WHAT YOU NEED TO DO -
Would you return, word for word, the lines of the data below from the line with "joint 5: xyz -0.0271" through the line with "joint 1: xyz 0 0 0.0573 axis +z", and no others?

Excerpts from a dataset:
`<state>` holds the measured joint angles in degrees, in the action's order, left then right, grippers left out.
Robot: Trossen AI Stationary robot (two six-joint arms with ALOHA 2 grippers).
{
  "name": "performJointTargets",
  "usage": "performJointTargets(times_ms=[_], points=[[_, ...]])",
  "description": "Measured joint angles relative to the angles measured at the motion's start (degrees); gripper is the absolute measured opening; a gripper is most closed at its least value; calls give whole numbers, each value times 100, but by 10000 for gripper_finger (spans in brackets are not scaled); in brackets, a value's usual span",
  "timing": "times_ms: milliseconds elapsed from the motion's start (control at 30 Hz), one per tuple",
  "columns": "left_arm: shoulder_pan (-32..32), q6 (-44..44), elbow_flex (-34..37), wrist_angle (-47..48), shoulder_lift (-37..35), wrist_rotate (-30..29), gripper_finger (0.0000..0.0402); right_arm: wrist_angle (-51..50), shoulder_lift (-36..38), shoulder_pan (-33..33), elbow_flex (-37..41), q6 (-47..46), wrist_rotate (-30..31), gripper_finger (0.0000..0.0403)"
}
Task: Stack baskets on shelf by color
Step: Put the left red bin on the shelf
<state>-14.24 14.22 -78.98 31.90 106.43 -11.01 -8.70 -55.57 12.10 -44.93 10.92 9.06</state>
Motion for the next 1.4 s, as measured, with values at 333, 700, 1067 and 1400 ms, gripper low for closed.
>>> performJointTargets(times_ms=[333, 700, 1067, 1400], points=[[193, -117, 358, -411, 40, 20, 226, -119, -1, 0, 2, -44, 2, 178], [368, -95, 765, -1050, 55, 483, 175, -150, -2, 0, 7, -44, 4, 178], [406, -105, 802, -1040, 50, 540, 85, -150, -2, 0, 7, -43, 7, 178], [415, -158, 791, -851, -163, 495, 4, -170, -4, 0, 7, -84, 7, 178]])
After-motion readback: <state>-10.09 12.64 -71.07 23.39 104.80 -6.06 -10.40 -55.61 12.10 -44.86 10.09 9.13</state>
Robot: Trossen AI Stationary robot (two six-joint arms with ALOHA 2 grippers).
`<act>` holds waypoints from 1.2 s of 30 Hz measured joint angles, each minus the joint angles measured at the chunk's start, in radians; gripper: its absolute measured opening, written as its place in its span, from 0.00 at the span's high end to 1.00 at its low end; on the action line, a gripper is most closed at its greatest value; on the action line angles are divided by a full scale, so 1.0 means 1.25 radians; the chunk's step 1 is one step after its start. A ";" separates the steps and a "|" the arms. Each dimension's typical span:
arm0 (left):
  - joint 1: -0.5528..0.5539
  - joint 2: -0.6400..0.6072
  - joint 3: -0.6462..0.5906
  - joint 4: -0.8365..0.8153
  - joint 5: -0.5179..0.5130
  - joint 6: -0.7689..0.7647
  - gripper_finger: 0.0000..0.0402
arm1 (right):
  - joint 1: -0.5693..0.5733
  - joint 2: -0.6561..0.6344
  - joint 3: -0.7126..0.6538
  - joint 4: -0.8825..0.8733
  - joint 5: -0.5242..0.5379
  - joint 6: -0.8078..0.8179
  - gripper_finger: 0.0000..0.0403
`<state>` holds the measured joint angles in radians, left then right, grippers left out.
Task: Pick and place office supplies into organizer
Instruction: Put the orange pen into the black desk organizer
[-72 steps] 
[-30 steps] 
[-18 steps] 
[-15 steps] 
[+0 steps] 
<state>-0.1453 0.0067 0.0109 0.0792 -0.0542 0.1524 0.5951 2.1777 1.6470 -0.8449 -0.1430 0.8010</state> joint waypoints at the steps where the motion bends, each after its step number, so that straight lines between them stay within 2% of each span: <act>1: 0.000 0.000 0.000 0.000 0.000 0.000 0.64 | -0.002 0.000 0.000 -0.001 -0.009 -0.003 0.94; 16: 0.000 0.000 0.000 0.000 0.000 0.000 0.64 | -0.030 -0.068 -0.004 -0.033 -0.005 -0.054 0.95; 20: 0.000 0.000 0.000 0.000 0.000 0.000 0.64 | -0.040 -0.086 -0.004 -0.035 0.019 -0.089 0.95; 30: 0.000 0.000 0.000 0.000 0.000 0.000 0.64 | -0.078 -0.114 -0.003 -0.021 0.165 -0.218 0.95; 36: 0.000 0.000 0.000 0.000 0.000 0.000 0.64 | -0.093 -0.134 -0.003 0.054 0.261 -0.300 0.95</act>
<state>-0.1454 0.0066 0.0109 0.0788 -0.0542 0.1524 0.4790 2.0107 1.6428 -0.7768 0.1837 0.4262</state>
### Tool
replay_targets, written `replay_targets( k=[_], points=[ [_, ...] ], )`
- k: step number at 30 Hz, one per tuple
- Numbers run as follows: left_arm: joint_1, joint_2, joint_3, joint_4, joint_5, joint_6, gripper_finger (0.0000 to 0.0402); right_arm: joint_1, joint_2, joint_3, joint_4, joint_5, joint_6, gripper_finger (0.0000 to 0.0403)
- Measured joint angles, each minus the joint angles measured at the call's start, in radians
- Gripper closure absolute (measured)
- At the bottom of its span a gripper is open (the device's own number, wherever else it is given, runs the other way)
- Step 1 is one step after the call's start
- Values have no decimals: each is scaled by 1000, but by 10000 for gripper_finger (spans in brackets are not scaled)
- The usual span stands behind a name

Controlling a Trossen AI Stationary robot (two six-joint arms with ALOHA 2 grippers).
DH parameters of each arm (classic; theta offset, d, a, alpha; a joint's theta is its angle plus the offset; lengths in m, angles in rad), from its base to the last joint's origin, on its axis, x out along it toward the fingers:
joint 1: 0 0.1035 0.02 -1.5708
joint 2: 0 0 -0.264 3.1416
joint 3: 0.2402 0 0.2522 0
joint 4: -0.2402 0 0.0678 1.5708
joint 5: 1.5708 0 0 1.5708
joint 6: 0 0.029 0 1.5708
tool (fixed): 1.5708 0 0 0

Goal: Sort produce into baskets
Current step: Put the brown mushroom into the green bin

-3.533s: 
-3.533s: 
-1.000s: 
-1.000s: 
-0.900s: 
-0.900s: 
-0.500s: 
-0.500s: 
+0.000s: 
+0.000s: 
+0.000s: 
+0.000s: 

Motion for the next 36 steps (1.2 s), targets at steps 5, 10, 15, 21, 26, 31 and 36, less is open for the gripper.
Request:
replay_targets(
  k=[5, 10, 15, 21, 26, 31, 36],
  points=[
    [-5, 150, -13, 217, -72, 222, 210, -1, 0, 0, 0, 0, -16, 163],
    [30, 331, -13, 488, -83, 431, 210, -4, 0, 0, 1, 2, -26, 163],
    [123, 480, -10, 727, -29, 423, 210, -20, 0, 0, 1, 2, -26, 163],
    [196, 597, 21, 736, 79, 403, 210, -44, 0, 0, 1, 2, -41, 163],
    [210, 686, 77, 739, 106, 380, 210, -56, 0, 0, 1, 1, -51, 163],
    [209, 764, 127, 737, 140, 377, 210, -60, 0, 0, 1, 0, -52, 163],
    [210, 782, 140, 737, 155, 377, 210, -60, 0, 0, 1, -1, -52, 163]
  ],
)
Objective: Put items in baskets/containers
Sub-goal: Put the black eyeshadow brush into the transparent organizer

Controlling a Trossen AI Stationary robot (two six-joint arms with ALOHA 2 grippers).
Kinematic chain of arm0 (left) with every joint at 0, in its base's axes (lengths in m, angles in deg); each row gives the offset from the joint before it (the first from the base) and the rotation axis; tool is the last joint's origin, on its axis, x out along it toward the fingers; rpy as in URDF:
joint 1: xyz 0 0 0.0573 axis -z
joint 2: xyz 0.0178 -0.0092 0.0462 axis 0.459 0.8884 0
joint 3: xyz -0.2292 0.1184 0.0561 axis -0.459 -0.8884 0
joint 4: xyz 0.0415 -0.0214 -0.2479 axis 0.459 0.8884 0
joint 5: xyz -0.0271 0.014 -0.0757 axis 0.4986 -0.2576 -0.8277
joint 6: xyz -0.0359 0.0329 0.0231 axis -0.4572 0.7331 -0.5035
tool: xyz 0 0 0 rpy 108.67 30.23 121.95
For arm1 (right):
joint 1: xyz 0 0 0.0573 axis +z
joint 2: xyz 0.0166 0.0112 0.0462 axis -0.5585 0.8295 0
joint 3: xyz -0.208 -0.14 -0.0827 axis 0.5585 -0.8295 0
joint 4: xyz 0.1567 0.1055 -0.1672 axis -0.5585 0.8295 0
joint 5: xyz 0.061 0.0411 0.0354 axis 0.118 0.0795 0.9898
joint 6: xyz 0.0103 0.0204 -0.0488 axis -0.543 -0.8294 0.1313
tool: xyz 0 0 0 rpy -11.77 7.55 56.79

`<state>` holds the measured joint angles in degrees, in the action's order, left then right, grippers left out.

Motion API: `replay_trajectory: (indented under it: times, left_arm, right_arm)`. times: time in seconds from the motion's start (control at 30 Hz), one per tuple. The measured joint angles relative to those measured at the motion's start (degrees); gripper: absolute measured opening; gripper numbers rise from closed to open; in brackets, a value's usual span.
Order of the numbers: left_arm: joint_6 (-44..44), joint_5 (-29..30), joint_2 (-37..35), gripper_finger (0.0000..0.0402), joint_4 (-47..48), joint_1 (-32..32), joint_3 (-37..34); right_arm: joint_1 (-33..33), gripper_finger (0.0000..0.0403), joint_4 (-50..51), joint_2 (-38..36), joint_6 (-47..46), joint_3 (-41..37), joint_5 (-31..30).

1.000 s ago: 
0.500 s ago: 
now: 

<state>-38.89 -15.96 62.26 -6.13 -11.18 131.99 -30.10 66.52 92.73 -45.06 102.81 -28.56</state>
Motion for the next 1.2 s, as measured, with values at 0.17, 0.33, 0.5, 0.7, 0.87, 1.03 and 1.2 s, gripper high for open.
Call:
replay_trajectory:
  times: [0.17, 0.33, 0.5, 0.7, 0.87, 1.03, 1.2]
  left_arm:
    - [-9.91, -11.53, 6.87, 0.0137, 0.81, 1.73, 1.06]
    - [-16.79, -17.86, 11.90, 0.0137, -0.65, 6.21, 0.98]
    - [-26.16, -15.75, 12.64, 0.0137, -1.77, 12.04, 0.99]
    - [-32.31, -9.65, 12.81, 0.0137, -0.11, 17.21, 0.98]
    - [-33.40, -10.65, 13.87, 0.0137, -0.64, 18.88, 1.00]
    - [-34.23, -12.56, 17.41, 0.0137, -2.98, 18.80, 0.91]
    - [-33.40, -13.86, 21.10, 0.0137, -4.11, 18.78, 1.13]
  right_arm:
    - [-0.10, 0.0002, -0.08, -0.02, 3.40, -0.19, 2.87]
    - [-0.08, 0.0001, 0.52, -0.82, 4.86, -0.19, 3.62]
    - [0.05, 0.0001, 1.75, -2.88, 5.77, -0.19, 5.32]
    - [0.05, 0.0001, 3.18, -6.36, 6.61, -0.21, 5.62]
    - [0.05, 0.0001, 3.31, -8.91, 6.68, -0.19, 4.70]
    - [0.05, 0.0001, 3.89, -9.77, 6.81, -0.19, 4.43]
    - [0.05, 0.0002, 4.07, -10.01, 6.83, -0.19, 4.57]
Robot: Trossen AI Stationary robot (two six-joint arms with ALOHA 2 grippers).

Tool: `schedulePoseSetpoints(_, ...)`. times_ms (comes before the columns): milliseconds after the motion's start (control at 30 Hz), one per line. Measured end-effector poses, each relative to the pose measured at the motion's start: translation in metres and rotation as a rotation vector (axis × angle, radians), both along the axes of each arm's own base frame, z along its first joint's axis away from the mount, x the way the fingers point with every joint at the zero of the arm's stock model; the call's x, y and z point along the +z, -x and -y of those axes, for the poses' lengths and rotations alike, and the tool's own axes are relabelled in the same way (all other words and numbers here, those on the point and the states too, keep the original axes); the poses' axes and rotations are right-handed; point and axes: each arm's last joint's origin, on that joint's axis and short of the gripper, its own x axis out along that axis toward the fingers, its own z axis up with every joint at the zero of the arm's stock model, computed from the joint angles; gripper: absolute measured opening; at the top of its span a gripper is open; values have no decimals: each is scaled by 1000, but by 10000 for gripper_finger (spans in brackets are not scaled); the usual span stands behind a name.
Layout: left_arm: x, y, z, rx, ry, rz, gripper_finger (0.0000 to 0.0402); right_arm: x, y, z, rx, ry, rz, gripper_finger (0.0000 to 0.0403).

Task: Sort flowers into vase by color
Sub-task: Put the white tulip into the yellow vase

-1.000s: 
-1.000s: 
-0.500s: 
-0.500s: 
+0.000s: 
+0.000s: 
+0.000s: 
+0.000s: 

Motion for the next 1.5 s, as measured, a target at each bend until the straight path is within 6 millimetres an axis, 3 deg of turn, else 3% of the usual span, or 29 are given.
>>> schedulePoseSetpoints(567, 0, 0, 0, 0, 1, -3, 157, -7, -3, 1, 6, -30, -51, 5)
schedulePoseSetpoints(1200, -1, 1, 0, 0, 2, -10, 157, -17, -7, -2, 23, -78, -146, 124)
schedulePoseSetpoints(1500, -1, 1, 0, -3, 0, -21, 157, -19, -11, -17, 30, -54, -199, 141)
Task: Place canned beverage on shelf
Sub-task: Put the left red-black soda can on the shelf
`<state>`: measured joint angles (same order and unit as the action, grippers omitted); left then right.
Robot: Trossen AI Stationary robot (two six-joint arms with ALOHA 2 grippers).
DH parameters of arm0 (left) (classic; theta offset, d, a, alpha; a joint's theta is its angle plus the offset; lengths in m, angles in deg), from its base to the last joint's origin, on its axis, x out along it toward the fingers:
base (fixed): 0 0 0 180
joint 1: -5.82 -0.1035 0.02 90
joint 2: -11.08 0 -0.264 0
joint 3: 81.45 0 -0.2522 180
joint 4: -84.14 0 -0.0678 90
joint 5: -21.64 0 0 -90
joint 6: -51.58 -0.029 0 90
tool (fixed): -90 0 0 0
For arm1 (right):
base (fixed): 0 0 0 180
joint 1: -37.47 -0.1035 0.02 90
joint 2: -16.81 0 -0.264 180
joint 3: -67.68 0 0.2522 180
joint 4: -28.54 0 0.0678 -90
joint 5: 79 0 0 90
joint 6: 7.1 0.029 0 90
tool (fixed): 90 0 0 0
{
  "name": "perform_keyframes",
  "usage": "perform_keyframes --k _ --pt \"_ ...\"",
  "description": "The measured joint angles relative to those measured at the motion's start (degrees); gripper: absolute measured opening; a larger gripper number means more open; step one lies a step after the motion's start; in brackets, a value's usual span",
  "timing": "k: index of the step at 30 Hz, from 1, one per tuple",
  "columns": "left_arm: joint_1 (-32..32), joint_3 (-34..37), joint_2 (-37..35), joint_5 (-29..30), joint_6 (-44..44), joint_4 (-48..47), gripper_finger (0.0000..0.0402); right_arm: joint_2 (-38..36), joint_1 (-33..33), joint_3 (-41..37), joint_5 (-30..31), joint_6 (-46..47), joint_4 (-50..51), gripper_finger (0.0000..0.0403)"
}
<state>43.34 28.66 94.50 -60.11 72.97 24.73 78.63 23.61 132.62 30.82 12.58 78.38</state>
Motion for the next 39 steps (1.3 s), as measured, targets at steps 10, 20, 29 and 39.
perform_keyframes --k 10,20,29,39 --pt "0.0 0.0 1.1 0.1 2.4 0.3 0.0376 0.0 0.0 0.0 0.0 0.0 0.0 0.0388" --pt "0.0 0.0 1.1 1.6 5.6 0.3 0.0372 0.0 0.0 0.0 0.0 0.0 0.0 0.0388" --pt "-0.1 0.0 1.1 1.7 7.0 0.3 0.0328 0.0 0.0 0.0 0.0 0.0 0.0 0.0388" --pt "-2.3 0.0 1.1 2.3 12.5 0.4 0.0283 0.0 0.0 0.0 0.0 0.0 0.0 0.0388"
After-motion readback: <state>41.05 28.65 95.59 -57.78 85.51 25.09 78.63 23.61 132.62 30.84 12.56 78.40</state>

THE COMPLETED TASK -
joint 5: xyz -0.0271 0.014 -0.0757 axis 0.4986 -0.2576 -0.8277
joint 6: xyz -0.0359 0.0329 0.0231 axis -0.4572 0.7331 -0.5035
tool: xyz 0 0 0 rpy 108.67 30.23 121.95
For arm1 (right):
joint 1: xyz 0 0 0.0573 axis +z

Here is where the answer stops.